Across the entries below, how many lines have the string "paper" in them? Reply with only the number.

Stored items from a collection
- - - - - - -
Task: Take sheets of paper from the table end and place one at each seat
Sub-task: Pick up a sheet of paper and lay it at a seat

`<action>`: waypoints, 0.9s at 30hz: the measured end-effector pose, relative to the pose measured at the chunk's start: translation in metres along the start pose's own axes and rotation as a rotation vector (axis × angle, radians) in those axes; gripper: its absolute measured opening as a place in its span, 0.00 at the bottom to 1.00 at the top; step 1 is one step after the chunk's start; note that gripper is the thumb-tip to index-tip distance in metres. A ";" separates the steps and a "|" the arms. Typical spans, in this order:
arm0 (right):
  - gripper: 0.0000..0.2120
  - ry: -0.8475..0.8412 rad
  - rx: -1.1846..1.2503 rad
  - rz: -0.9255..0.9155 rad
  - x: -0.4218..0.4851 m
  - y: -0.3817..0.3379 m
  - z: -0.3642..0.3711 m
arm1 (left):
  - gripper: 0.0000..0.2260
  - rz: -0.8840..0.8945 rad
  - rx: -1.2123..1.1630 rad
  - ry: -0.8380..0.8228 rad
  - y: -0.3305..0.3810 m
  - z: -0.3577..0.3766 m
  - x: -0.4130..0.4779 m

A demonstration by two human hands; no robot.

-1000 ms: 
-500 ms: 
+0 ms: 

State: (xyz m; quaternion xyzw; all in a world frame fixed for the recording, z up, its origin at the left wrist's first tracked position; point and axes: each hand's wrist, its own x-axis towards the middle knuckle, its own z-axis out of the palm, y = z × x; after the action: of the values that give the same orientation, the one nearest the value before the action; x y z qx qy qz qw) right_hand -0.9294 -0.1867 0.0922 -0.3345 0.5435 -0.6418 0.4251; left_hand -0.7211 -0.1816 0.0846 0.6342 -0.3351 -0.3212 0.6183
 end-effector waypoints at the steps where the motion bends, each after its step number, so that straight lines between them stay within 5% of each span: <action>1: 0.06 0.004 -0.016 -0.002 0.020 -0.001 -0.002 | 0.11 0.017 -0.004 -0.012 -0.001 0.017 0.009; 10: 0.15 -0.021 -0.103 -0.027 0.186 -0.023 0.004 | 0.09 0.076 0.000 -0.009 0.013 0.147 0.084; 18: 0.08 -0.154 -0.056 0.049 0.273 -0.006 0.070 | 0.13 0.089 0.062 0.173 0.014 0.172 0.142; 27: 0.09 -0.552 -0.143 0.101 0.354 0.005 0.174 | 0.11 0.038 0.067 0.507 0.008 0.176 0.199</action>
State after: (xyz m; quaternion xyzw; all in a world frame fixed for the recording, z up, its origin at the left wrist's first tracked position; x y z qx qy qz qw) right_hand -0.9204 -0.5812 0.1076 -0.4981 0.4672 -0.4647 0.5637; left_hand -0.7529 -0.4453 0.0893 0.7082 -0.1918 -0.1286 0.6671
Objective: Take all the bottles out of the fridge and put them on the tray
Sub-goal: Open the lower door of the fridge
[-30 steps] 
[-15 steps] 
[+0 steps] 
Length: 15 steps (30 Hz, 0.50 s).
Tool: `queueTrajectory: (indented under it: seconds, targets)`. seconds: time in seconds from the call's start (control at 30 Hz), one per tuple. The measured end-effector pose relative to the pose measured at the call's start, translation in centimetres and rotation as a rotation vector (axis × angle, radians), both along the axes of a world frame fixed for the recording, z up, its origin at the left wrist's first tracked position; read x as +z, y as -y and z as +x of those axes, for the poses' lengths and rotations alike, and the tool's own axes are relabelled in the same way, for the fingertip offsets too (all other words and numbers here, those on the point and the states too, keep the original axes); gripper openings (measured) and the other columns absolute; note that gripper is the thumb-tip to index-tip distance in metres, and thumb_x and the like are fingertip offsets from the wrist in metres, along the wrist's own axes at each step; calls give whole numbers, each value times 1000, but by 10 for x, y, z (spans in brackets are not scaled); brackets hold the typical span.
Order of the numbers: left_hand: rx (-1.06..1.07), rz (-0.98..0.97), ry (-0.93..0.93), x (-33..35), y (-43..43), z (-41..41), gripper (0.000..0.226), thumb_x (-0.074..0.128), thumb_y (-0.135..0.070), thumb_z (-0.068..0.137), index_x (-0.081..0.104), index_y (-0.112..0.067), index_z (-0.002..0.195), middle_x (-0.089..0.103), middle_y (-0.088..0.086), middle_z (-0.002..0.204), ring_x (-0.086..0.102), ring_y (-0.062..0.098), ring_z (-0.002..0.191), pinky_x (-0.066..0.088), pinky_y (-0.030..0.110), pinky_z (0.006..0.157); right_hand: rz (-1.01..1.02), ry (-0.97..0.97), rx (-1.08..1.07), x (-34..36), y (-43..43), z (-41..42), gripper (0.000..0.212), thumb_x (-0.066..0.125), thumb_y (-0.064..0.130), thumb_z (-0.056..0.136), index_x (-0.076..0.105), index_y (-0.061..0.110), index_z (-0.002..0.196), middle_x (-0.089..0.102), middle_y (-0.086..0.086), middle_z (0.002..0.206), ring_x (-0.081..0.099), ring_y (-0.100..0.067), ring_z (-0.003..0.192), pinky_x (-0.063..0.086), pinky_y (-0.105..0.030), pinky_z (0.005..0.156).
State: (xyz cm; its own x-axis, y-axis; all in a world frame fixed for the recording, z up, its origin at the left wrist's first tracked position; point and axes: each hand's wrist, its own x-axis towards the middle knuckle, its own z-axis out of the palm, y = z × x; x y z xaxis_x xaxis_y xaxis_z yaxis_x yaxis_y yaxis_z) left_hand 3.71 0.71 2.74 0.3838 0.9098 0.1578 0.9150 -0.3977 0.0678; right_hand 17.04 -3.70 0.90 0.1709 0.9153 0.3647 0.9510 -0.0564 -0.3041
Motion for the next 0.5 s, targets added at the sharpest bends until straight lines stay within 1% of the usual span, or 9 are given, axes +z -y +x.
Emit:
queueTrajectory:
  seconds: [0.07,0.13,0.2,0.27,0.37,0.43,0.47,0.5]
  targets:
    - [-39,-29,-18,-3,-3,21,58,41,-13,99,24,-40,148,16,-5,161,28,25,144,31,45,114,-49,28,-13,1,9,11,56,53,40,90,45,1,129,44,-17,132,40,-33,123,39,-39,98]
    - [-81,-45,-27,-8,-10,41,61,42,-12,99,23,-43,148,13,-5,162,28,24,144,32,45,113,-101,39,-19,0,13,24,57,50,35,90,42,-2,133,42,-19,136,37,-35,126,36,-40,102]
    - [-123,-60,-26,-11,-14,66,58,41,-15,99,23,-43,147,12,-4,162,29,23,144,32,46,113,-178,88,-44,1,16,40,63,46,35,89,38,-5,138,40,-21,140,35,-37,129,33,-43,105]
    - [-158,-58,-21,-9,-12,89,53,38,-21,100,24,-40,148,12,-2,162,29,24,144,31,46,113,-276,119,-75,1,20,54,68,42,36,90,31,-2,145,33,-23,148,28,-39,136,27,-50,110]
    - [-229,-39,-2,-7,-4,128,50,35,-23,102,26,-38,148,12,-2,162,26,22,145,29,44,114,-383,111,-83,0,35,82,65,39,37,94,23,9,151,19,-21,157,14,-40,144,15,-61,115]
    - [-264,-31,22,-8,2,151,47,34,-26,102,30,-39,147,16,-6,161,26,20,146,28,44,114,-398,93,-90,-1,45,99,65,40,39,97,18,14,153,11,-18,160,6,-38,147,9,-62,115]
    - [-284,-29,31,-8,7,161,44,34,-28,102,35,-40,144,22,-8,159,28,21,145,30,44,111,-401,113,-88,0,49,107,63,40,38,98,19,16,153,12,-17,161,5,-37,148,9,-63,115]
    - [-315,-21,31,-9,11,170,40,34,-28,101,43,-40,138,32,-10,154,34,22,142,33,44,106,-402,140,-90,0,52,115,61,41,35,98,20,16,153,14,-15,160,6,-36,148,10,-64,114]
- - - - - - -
- Response below
2